**ABOUT THIS EXERCISE:**
Extract, exactly and without pictures, every line from the one that includes "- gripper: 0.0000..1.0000" through the final line of the material below.

-------- DATASET EXTRACT --------

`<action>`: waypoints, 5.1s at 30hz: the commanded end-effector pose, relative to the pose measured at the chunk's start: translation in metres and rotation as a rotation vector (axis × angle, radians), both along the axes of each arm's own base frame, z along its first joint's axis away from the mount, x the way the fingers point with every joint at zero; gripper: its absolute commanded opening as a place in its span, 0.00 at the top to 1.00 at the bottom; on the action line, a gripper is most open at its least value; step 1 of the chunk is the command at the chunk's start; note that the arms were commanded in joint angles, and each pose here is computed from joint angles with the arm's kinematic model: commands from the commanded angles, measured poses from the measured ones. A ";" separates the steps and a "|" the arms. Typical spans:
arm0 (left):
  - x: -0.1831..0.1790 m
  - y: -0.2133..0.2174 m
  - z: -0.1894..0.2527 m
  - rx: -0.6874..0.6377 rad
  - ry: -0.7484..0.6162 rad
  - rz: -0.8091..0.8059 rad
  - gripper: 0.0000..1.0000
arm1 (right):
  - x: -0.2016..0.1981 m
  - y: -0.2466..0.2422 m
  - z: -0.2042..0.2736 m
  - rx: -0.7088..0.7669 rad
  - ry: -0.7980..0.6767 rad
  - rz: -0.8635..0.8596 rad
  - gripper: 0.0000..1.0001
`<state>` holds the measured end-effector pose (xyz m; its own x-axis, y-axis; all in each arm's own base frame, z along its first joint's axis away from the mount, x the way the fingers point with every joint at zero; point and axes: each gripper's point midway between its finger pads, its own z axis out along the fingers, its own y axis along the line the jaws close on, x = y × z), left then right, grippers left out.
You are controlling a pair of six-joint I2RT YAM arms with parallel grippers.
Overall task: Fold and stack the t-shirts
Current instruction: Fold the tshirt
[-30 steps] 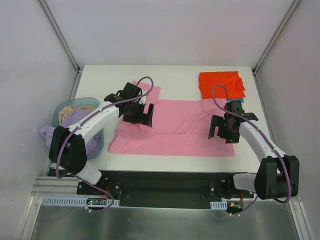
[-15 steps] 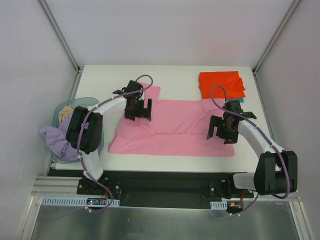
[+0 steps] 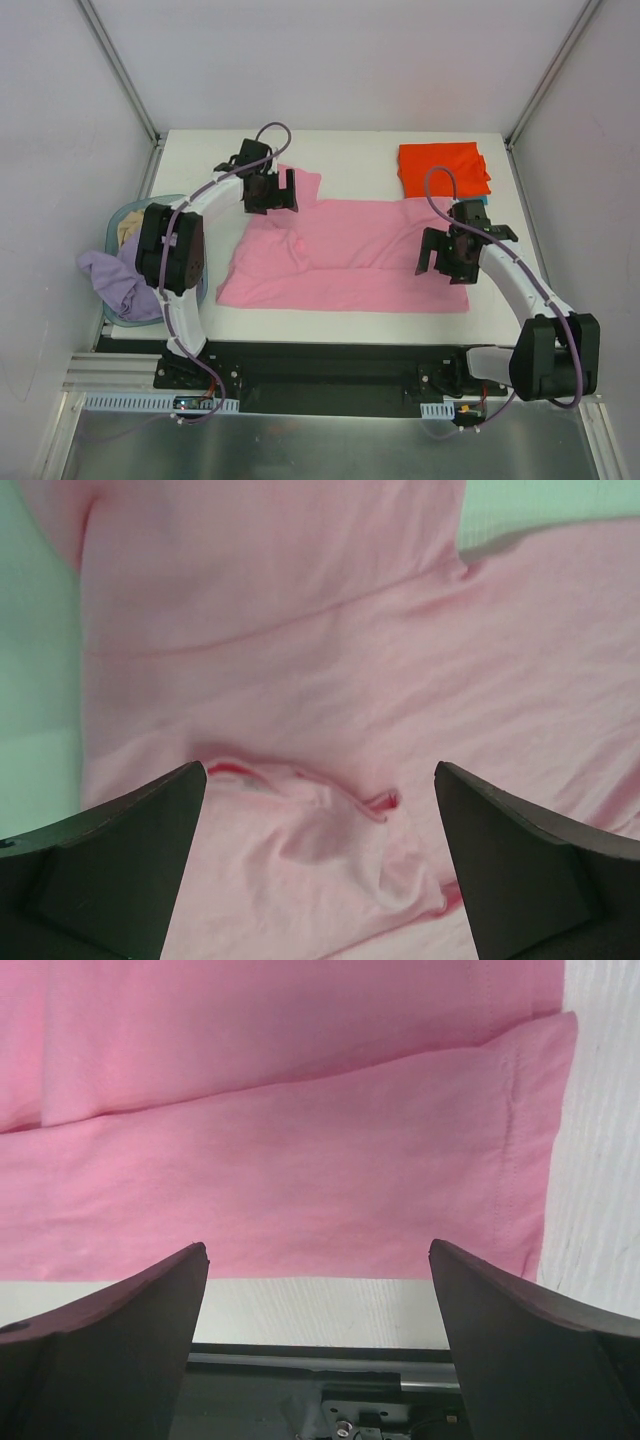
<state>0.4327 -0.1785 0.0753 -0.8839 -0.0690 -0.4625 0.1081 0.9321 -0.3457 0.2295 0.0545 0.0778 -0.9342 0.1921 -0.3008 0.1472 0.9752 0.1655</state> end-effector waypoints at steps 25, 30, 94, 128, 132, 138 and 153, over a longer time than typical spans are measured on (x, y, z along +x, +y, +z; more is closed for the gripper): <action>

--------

**RESULT FOR THIS EXERCISE:**
  - gripper: 0.0000..1.0000
arm1 (right):
  - x: -0.2016..0.1981 m
  - y: -0.2466..0.2422 m
  - z: -0.2042..0.2736 m
  - rx: -0.7088..0.7669 rad
  - ry: -0.7980..0.6767 rad
  - rz: -0.8635..0.8596 rad
  - gripper: 0.0000..1.0001
`<state>` holds the measured end-effector pose (xyz m; its own x-axis, y-axis; all in each arm's own base frame, z along its first joint's axis away from the mount, x the way the fingers point with every joint at zero; point and axes: each gripper's point midway between its finger pads, its own z axis out along the fingers, its own y axis along the line the jaws close on, x = y × z), left then right, grippers left out.
You are controlling a pair of six-joint I2RT YAM arms with parallel grippers.
Overall task: Fold and stack the t-shirts
Current instruction: Fold the tshirt
[-30 steps] 
[-15 steps] 
[+0 steps] 
<state>0.4327 -0.1785 0.0753 -0.8839 -0.0690 -0.4625 0.1081 0.9321 -0.3457 0.2295 0.0545 0.0778 -0.9342 0.1921 -0.3008 0.1472 0.9752 0.1655</state> end-effector waypoints at steps 25, 30, 94, 128, 132, 138 and 153, over a longer time than typical spans are measured on (x, y, z along +x, +y, +z; more is closed for the gripper): <action>

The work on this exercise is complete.